● **What to do**: The output should be identical to the entries that follow.

● **Information given**:
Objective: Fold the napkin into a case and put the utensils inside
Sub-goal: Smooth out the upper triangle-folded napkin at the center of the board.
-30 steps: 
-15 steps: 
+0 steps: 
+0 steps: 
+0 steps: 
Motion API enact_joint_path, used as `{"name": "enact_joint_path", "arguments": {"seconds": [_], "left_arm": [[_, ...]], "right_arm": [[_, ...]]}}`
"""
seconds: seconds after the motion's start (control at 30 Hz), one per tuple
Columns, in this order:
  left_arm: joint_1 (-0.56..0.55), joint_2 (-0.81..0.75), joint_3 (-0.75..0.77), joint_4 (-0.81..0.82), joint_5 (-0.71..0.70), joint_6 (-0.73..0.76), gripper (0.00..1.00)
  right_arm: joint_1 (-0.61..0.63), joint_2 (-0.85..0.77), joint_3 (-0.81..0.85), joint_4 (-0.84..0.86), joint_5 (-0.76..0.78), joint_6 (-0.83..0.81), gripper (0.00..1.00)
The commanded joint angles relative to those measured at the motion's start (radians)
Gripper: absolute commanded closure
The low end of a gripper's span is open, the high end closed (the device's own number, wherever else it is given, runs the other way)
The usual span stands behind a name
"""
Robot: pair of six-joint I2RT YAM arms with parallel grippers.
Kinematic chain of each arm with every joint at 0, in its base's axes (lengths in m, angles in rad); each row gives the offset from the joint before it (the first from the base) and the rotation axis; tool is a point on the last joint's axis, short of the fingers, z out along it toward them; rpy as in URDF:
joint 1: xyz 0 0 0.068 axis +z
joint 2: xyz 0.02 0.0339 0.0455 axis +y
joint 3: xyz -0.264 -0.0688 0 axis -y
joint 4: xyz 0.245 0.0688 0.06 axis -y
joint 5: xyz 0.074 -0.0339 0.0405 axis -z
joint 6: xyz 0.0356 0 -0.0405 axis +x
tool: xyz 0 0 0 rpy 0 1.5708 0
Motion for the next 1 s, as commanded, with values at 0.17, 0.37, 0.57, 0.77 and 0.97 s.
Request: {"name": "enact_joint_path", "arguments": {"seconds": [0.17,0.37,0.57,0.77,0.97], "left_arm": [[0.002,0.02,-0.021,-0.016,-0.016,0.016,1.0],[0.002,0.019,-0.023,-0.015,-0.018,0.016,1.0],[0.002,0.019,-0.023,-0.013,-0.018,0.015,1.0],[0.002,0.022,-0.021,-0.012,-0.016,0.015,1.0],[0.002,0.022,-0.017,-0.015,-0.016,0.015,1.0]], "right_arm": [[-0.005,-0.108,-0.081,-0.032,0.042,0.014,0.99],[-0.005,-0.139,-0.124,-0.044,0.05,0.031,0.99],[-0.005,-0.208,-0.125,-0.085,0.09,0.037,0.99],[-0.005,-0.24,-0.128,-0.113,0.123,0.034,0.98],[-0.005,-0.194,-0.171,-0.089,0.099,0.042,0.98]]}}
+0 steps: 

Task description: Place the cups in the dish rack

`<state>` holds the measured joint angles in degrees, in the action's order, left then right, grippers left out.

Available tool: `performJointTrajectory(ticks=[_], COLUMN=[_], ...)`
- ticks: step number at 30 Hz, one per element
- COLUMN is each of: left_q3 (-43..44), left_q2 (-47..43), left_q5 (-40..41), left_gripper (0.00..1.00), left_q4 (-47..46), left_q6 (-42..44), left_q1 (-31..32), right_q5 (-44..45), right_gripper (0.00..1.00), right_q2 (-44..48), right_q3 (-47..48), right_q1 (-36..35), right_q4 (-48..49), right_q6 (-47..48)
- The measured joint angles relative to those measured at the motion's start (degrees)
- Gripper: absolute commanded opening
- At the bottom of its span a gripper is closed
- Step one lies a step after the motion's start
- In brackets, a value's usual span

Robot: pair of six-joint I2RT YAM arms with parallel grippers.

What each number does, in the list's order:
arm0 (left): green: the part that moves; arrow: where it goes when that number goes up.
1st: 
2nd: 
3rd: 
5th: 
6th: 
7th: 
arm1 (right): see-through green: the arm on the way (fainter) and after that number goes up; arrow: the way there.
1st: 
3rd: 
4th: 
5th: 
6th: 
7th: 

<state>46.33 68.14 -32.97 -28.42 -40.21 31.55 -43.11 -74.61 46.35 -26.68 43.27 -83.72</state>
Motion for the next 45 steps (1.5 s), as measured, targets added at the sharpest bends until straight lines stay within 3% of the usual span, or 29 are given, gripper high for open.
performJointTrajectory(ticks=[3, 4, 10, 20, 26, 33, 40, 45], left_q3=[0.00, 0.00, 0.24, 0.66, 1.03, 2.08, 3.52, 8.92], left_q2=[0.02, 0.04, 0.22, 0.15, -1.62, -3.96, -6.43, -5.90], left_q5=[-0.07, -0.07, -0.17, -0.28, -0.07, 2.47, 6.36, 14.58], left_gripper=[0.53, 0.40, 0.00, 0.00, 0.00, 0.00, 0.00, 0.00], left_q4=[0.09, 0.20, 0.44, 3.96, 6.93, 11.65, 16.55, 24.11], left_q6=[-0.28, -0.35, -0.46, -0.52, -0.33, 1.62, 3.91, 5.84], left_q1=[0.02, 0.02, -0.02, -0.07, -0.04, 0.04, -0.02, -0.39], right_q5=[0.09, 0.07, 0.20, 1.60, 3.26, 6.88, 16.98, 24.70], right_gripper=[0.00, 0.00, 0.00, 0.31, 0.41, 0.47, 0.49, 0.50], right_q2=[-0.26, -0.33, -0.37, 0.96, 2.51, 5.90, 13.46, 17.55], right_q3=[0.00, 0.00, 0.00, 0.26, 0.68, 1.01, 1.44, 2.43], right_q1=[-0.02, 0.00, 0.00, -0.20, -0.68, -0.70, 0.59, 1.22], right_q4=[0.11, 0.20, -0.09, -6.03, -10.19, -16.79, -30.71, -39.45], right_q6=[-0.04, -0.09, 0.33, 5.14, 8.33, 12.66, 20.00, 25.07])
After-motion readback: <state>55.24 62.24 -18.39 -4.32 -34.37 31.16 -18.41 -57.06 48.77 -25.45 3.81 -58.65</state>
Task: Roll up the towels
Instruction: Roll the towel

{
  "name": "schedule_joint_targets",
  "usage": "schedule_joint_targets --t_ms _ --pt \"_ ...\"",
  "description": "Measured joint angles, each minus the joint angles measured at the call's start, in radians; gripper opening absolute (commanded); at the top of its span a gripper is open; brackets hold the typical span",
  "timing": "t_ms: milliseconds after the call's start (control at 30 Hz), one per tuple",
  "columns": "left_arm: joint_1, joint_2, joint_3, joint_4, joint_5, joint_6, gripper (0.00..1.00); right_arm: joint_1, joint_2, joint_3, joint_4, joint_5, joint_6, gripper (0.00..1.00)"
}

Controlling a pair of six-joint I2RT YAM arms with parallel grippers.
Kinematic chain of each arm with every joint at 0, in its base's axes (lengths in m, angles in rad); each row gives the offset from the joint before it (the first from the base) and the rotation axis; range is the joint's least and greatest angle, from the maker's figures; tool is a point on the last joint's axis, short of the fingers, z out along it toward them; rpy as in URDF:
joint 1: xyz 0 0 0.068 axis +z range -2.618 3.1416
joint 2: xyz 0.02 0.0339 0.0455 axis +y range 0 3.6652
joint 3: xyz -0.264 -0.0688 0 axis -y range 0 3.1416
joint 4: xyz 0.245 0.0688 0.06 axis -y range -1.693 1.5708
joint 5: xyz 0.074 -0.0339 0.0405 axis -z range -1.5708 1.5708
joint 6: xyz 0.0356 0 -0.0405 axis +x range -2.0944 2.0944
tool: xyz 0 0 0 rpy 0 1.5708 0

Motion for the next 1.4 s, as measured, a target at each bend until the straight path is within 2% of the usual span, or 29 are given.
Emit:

● **Task response**:
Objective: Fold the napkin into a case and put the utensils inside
Sub-goal: Smooth out the upper triangle-folded napkin at the center of the board.
-30 steps: 
-15 steps: 
+0 steps: 
+0 steps: 
+0 steps: 
Motion API enact_joint_path, used as `{"name": "enact_joint_path", "arguments": {"seconds": [_], "left_arm": [[_, ...]], "right_arm": [[_, ...]]}}`
"""
seconds: seconds after the motion's start (control at 30 Hz), one per tuple
Columns, in this order:
  left_arm: joint_1 (-0.56..0.55), joint_2 (-0.81..0.75), joint_3 (-0.75..0.77), joint_4 (-0.81..0.82), joint_5 (-0.71..0.70), joint_6 (-0.73..0.76), gripper (0.00..1.00)
  right_arm: joint_1 (-0.61..0.63), joint_2 (-0.85..0.77), joint_3 (-0.81..0.85), joint_4 (-0.84..0.86), joint_5 (-0.76..0.78), joint_6 (-0.83..0.81), gripper (0.00..1.00)
The commanded joint angles relative to those measured at the motion's start (radians)
Gripper: absolute commanded closure
The low end of a gripper's span is open, the high end closed (the device's own number, wherever else it is given, runs the other way)
The usual span stands behind a name
"""
Robot: pair of six-joint I2RT YAM arms with parallel grippers.
Kinematic chain of each arm with every joint at 0, in its base's axes (lengths in m, angles in rad); each row gives the offset from the joint before it (the first from the base) and the rotation axis; tool is a point on the last joint's axis, short of the fingers, z out along it toward them; rpy as in URDF:
joint 1: xyz 0 0 0.068 axis +z
joint 2: xyz 0.02 0.0339 0.0455 axis +y
joint 3: xyz -0.264 -0.0688 0 axis -y
joint 4: xyz 0.245 0.0688 0.06 axis -y
joint 5: xyz 0.074 -0.0339 0.0405 axis -z
joint 6: xyz 0.0356 0 -0.0405 axis +x
tool: xyz 0 0 0 rpy 0 1.5708 0
Motion for the next 1 s, as commanded, with values at 0.17, 0.37, 0.57, 0.77 and 0.97 s.
Request: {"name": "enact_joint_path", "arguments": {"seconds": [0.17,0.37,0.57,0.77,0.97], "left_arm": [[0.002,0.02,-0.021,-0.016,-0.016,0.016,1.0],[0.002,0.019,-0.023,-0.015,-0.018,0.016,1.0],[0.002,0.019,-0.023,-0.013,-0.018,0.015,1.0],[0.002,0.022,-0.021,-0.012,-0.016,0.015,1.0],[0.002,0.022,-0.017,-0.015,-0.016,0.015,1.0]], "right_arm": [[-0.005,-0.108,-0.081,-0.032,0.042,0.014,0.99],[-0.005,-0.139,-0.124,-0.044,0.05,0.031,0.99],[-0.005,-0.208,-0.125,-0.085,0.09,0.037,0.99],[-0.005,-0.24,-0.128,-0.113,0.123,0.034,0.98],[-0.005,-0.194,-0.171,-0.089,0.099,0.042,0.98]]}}
+0 steps: 

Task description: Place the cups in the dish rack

`<state>` holds the measured joint angles in degrees, in the action's order, left then right, grippers left out.

Available tool: `performJointTrajectory(ticks=[_], COLUMN=[_], ...)`
- ticks: step number at 30 Hz, one per element
- COLUMN is each of: left_q3 (-43..44), left_q2 (-47..43), left_q5 (-40..41), left_gripper (0.00..1.00), left_q4 (-47..46), left_q6 (-42..44), left_q1 (-31..32), right_q5 (-44..45), right_gripper (0.00..1.00), right_q2 (-44..48), right_q3 (-47..48), right_q1 (-36..35), right_q4 (-48..49), right_q6 (-47..48)
- The measured joint angles relative to those measured at the motion's start (degrees)
- Gripper: absolute commanded opening
- At the bottom of its span a gripper is closed
- Step one lies a step after the motion's start
- In brackets, a value's usual span

Robot: pair of six-joint I2RT YAM arms with parallel grippers.

What each number does, in the list's order:
arm0 (left): green: the part that moves; arrow: where it goes when that number goes up.
1st: 
2nd: 
3rd: 
5th: 
6th: 
7th: 
arm1 (right): see-through green: the arm on the way (fainter) and after that number goes up; arrow: the way there.
1st: 
3rd: 
4th: 
5th: 
6th: 
7th: 

<state>46.33 68.14 -32.97 -28.42 -40.21 31.55 -43.11 -74.61 46.35 -26.68 43.27 -83.72</state>
Motion for the next 45 steps (1.5 s), as measured, targets added at the sharpest bends until straight lines stay within 3% of the usual span, or 29 are given, gripper high for open.
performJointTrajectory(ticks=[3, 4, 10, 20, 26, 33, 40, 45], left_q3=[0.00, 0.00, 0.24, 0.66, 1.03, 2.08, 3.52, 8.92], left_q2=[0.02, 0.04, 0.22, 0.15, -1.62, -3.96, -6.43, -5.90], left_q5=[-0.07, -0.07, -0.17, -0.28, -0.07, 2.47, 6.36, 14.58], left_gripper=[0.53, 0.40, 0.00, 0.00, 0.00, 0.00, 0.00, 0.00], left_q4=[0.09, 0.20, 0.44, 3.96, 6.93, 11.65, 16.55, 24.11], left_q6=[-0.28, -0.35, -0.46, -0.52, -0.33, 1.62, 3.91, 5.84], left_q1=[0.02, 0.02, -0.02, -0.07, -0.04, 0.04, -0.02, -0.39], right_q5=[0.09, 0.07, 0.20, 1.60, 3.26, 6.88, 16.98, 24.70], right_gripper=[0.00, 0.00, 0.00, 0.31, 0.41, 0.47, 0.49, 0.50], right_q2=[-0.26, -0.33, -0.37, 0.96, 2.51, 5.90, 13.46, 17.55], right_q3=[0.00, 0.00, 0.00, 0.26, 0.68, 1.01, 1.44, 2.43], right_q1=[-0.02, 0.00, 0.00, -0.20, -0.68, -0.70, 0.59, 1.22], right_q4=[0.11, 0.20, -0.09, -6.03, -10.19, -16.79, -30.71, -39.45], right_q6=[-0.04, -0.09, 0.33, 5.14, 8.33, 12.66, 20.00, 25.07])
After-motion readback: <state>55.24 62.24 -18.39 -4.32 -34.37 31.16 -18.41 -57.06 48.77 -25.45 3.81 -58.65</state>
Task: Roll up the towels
Instruction: Roll the towel

{
  "name": "schedule_joint_targets",
  "usage": "schedule_joint_targets --t_ms _ --pt \"_ ...\"",
  "description": "Measured joint angles, each minus the joint angles measured at the call's start, in radians; gripper opening absolute (commanded); at the top of its span a gripper is open; brackets hold the typical span",
  "timing": "t_ms: milliseconds after the call's start (control at 30 Hz), one per tuple",
  "columns": "left_arm: joint_1, joint_2, joint_3, joint_4, joint_5, joint_6, gripper (0.00..1.00); right_arm: joint_1, joint_2, joint_3, joint_4, joint_5, joint_6, gripper (0.00..1.00)"
}

Controlling a pair of six-joint I2RT YAM arms with parallel grippers.
Kinematic chain of each arm with every joint at 0, in its base's axes (lengths in m, angles in rad); each row gives the offset from the joint before it (the first from the base) and the rotation axis; range is the joint's least and greatest angle, from the maker's figures; tool is a point on the last joint's axis, short of the fingers, z out along it toward them; rpy as in URDF:
joint 1: xyz 0 0 0.068 axis +z range -2.618 3.1416
joint 2: xyz 0.02 0.0339 0.0455 axis +y range 0 3.6652
joint 3: xyz -0.264 -0.0688 0 axis -y range 0 3.1416
joint 4: xyz 0.245 0.0688 0.06 axis -y range -1.693 1.5708
joint 5: xyz 0.074 -0.0339 0.0405 axis -z range -1.5708 1.5708
joint 6: xyz 0.0356 0 -0.0405 axis +x range -2.0944 2.0944
tool: xyz 0 0 0 rpy 0 1.5708 0

Motion for the next 1.4 s, as measured, a target at each bend until the straight path is within 2% of the usual span, or 29 are given.
Emit:

The exercise has been answered, and the work is done.